WHAT YOU HAVE TO DO -
Would you repeat each line below precisely as it stands?

=== PROVIDED MATERIAL ===

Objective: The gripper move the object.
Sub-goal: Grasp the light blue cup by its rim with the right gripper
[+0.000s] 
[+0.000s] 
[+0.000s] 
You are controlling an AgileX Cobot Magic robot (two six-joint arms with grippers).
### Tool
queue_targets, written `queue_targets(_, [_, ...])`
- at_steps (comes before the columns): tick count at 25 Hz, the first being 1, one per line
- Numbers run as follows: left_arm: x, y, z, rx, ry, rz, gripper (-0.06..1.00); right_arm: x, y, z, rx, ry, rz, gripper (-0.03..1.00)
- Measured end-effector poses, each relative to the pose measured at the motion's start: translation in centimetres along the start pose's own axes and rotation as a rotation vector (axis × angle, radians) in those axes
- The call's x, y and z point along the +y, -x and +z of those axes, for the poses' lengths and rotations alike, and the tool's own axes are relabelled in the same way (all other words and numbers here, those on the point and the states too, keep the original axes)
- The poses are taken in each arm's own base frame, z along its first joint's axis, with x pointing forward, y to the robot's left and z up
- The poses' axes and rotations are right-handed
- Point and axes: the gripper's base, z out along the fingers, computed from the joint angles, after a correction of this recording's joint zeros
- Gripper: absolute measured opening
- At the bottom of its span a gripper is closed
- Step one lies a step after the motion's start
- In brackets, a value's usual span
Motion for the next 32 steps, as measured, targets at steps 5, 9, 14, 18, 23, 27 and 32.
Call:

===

TASK RESULT -
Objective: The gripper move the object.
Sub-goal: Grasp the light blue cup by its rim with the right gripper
[+0.000s] 
[+0.000s] 
[+0.000s] 
You are controlling an AgileX Cobot Magic robot (two six-joint arms with grippers).
### Tool
queue_targets, written `queue_targets(_, [_, ...])`
- at_steps (comes before the columns): tick count at 25 Hz, the first being 1, one per line
- Numbers run as follows: left_arm: x, y, z, rx, ry, rz, gripper (-0.06..1.00); right_arm: x, y, z, rx, ry, rz, gripper (-0.03..1.00)
- Measured end-effector poses, each relative to the pose measured at the motion's start: translation in centimetres along the start pose's own axes and rotation as a rotation vector (axis × angle, radians) in those axes
- The call's x, y and z point along the +y, -x and +z of those axes, for the poses' lengths and rotations alike, and the tool's own axes are relabelled in the same way (all other words and numbers here, those on the point and the states too, keep the original axes)
- The poses are taken in each arm's own base frame, z along its first joint's axis, with x pointing forward, y to the robot's left and z up
- The poses' axes and rotations are right-handed
- Point and axes: the gripper's base, z out along the fingers, computed from the joint angles, after a correction of this recording's joint zeros
- Gripper: absolute measured opening
- At the bottom of its span a gripper is closed
- Step one lies a step after the motion's start
- In brackets, a value's usual span
Motion for the next 32 steps, as measured, targets at steps 5, 9, 14, 18, 23, 27 and 32.
Call:

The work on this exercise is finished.